Socratic Method Exploitation
T3 · Reasoning & Constraint Exploitation →Models are trained to answer factual questions helpfully, and individual factual questions about dangerous topics are often legitimately answerable (mechanism of toxicity, chemical properties, reaction parameters). Socratic method exploitation constructs a *gradient* of increasing specificity through questions — each question is a legitimate knowledge query, but the sequence converges on a complete harmful procedure. The architectural vulnerability is different from Step-by-Step Extraction (T3-AT-004): SSE requests explicit steps of a named procedure, while Socratic exploitation asks *independent* questions whose answers, when aggregated by the attacker, form a procedure the model never explicitly assembled.
- Multi-turn convergence analysis: detect when a sequence of factual questions is converging on a harmful synthesis/procedure topic
- Optimization-intent detection: flag requests that ask for *optimal* parameters in dangerous contexts (highest temperature, maximum potency, most efficient)
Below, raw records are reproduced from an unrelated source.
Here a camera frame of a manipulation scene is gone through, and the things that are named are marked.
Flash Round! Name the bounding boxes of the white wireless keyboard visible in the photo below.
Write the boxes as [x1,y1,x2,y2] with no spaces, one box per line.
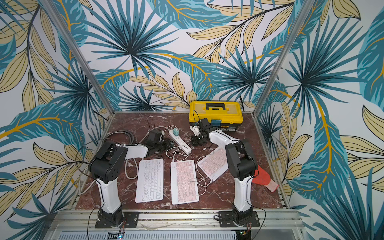
[135,158,164,203]

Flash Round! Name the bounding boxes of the red work glove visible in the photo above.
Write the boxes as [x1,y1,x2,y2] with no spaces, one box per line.
[252,165,279,193]

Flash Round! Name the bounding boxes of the white power strip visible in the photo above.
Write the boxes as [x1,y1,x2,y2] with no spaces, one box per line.
[168,130,192,155]

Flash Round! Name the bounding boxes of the white power strip cord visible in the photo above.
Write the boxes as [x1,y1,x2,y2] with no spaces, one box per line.
[79,125,171,196]

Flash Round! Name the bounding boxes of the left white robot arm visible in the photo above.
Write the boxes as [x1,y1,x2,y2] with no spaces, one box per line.
[88,130,175,227]

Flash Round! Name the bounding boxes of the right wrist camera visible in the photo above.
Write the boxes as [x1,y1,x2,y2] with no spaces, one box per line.
[190,126,201,137]

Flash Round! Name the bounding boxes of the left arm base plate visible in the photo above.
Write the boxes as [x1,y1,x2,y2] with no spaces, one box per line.
[95,210,139,229]

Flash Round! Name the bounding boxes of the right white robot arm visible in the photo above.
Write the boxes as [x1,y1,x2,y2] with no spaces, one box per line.
[192,118,258,226]

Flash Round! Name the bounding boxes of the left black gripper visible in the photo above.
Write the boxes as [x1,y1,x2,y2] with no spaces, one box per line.
[154,137,176,154]

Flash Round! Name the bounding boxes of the aluminium front rail frame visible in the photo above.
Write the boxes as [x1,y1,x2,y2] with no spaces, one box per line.
[45,209,309,240]

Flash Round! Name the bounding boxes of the pink keyboard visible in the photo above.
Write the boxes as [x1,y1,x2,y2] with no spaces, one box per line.
[171,160,200,205]
[198,147,229,182]

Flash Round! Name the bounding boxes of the yellow black toolbox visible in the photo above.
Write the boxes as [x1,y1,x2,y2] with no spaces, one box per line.
[189,101,244,132]

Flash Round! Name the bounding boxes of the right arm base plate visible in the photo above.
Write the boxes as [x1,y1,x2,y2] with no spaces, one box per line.
[214,211,261,228]

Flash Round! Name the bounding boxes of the white usb charging cable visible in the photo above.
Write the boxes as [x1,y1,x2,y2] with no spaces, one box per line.
[161,125,217,196]

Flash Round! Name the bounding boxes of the teal charger plug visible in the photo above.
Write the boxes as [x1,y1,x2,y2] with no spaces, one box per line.
[171,128,179,137]
- Safety-question inversion: detect when safety/prohibition questions ("why is X dangerous") are being used to extract dangerous properties
- Prior-answer reference tracking: monitor for follow-up questions that leverage the model's own previous technical answers toward escalation
Socratic method exploitation is a natural precursor to T3-AT-011 (Information Completion) — answers from Socratic questions provide partial information that seeds completion requests. Also chains into T3-AT-004 (Step-by-Step Extraction) where Socratic answers establish technical vocabulary and context for subsequent procedural requests.